▸ TASK DIRECTIONS: Word for word, restate the records from their first line through the line with "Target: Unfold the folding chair", both ends included; omit each picture.

▸ THE DATA:
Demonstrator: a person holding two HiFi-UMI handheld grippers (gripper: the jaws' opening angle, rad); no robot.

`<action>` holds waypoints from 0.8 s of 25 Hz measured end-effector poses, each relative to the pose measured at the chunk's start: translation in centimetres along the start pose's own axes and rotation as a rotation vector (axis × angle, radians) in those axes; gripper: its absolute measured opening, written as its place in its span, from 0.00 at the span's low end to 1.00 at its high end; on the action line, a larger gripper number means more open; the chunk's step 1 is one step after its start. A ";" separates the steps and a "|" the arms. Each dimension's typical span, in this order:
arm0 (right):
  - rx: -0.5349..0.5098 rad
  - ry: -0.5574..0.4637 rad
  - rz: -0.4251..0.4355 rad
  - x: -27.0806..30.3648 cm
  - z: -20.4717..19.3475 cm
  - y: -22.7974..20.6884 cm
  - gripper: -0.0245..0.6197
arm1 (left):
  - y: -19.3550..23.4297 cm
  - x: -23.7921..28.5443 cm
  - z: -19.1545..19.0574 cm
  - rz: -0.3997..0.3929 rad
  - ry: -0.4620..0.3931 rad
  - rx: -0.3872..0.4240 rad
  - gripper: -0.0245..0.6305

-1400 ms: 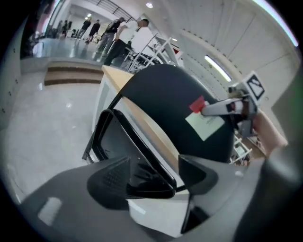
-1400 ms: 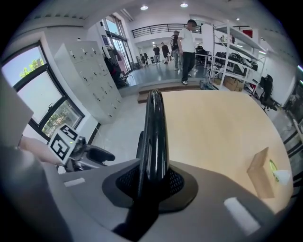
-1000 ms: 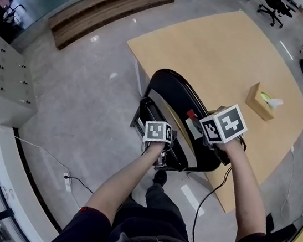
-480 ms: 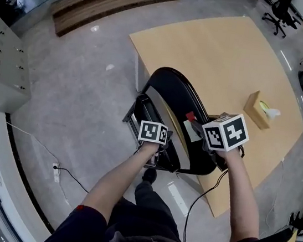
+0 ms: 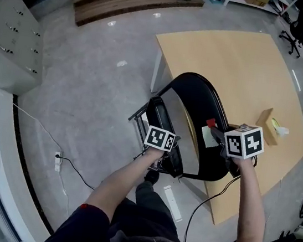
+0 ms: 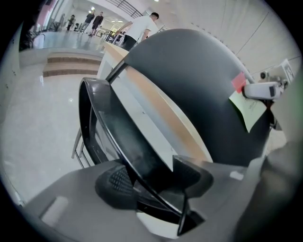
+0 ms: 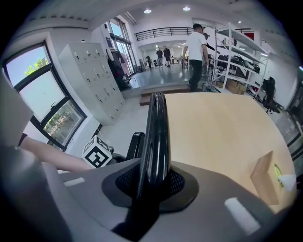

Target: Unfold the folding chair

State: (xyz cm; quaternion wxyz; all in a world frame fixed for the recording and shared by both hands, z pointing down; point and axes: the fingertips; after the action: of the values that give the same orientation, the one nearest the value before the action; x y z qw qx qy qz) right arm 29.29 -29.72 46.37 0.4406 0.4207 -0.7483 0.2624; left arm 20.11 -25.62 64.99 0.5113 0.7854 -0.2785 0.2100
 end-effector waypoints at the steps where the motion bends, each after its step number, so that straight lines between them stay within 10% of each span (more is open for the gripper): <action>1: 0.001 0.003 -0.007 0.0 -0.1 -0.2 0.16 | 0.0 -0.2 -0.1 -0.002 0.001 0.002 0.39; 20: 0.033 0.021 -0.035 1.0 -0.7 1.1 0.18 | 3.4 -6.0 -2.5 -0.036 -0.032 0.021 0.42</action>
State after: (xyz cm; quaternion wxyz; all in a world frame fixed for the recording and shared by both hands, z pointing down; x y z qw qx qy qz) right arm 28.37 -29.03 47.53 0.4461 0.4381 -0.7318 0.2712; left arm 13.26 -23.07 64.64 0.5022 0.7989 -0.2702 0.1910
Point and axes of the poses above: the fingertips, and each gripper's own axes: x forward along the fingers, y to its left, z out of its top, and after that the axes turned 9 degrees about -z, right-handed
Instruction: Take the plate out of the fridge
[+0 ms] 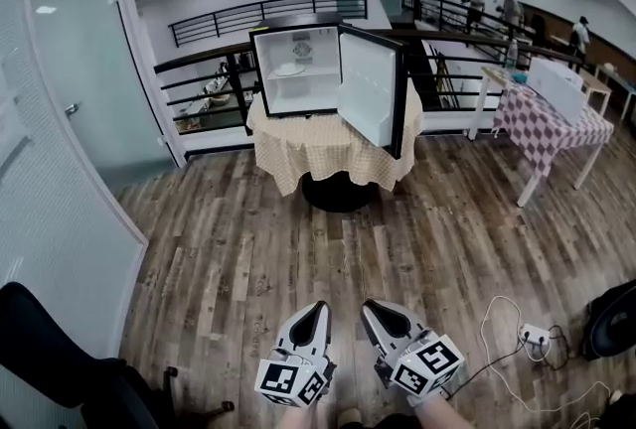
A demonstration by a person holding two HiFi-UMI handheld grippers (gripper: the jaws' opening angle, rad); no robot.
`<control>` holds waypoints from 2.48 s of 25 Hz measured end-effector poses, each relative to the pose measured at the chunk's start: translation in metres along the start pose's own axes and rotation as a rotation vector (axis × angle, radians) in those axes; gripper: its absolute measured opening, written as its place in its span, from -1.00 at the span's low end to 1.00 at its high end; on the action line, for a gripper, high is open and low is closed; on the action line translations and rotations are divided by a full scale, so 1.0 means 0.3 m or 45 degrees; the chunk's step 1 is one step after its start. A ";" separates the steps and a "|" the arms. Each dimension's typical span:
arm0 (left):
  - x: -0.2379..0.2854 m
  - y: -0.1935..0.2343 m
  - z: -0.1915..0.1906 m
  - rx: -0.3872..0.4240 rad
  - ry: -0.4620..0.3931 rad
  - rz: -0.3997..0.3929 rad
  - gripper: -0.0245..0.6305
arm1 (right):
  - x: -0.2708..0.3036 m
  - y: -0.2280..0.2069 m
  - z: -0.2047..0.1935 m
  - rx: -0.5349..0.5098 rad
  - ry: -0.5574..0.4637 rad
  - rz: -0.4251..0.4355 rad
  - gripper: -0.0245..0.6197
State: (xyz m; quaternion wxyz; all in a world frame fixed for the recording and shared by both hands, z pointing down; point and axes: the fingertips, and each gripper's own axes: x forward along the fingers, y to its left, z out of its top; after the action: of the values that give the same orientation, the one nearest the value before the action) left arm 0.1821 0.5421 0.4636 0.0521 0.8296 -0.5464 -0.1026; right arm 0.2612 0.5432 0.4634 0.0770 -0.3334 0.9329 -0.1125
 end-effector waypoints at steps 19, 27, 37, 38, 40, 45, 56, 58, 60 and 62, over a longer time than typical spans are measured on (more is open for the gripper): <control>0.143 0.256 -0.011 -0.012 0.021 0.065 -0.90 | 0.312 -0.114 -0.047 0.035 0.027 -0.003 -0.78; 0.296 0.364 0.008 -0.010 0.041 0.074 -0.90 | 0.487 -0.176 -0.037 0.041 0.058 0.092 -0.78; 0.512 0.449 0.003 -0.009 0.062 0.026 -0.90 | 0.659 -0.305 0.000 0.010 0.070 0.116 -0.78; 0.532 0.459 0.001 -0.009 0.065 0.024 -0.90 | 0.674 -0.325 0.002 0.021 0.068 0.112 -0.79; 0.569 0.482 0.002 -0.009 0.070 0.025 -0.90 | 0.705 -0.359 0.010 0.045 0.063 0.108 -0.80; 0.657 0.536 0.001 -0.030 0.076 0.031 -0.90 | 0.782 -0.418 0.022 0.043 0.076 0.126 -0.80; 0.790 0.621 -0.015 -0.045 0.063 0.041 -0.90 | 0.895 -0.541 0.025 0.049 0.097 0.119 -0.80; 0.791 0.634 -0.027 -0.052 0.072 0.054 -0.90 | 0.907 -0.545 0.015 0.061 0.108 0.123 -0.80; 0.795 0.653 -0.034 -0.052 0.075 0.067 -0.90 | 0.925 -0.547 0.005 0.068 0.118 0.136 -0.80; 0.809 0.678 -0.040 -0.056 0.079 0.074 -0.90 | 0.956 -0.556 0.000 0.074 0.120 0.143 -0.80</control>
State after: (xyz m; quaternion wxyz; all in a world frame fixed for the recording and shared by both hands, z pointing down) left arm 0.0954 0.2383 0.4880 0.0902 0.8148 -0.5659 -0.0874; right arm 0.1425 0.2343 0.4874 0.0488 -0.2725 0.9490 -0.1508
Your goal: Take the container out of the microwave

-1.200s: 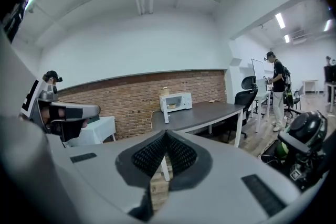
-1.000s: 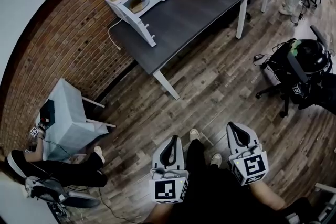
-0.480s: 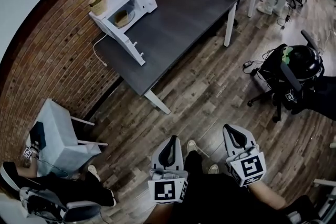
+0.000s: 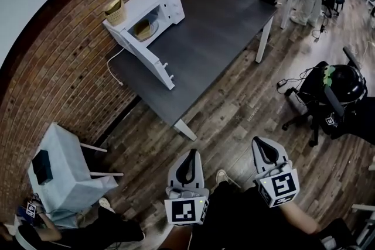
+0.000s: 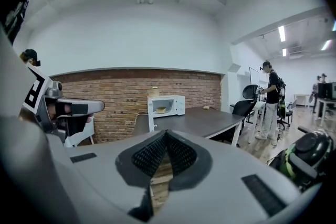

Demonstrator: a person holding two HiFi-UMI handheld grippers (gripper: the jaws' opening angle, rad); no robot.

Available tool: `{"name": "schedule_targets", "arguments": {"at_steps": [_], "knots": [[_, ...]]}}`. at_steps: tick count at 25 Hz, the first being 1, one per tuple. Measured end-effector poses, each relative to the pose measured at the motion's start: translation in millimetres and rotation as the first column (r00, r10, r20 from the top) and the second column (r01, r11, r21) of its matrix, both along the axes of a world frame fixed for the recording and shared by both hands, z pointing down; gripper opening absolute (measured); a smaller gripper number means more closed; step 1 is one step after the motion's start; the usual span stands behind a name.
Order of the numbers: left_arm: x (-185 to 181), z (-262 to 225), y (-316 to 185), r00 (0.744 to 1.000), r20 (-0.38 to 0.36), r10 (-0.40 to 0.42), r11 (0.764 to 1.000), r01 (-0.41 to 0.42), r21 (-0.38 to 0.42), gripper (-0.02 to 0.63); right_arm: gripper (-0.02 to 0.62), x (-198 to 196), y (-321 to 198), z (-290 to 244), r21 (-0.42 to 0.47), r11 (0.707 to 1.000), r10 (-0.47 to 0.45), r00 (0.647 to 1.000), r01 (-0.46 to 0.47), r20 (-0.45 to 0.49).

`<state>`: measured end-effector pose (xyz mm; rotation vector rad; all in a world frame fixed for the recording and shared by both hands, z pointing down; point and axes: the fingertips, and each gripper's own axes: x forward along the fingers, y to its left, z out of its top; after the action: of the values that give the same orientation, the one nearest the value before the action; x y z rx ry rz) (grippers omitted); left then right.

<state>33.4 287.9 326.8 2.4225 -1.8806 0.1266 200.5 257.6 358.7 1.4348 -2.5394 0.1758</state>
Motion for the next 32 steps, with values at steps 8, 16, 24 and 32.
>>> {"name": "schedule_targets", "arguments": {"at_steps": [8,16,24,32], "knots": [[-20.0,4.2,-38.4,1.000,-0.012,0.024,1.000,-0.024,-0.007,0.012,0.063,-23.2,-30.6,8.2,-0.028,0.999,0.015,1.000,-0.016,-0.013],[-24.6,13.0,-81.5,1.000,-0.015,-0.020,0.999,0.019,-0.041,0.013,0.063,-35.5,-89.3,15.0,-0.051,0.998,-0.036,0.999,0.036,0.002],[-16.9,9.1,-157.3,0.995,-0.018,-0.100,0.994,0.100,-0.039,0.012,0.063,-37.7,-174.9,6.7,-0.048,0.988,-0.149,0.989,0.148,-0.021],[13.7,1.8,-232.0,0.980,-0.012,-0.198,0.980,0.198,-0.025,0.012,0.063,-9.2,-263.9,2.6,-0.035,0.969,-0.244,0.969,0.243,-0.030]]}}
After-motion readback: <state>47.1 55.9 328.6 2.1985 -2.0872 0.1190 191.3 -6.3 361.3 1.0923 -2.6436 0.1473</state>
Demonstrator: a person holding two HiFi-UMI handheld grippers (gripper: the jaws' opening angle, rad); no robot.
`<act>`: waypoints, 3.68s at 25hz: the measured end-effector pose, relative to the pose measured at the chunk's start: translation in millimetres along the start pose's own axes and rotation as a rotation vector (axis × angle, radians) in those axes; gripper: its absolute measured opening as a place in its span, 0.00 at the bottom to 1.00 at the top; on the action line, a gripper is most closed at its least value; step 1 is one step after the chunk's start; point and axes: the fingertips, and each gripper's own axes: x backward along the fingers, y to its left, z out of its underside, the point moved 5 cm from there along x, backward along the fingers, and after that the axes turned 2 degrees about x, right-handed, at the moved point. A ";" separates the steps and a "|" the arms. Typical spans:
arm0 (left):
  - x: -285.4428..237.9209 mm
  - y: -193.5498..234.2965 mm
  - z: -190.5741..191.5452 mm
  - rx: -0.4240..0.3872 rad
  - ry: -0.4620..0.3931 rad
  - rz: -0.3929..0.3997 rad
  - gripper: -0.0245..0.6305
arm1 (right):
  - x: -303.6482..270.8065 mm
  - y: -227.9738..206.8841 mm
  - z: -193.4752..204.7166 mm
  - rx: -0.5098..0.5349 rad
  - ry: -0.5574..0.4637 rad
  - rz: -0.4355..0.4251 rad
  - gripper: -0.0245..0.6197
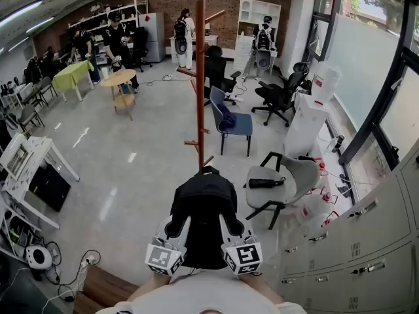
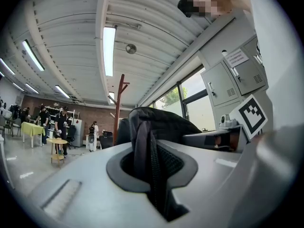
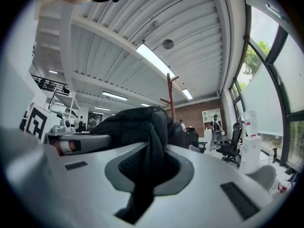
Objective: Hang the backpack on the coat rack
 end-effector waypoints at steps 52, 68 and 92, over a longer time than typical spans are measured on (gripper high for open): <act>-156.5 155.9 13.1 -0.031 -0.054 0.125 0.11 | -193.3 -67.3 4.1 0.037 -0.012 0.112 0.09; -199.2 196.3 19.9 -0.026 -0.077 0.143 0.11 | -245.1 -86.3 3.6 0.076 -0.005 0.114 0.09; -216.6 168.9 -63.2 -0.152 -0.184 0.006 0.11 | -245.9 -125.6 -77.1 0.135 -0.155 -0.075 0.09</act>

▸ EXPECTED ANSWER:
Demonstrator: a person holding two HiFi-UMI handheld grippers (gripper: the jaws' opening angle, rad); no robot.

`<action>` holds waypoints from 0.8 s of 25 Hz measured end-effector poses, each relative to the pose measured at the chunk's start: translation in centimetres along the start pose's own axes and rotation as a rotation vector (axis × angle, radians) in those axes; gripper: its absolute measured opening, written as its place in its span, from 0.00 at the span's low end to 1.00 at its high end; on the action line, a larger gripper number means more open; the chunk's step 1 is one step after its start. A ";" separates the steps and a "|" the arms. Each dimension's typical span, in this order:
arm0 (right):
  - rx: -0.5349..0.5098 rad
  - ry: -0.5574..0.4637 rad
  - rz: -0.4251..0.4355 rad
  - x: -27.0806..30.3648 cm
  - z: -20.4717..19.3475 cm
  - y: -22.7974..20.6884 cm
  - gripper: -0.0245..0.6197
arm1 (left):
  - y: -19.3550..23.4297 cm
  - x: -23.7921..28.5443 cm
  - z: -19.1545..19.0574 cm
  - rz: -0.3997..0.3929 rad
  - ry: -0.4620..0.3931 rad
  - rx: -0.3872..0.4240 rad
  - gripper: -0.0245..0.6305

-1400 ms: 
-1400 ms: 
-1000 ms: 
-480 ms: 
+0 ms: 
+0 ms: 
+0 ms: 

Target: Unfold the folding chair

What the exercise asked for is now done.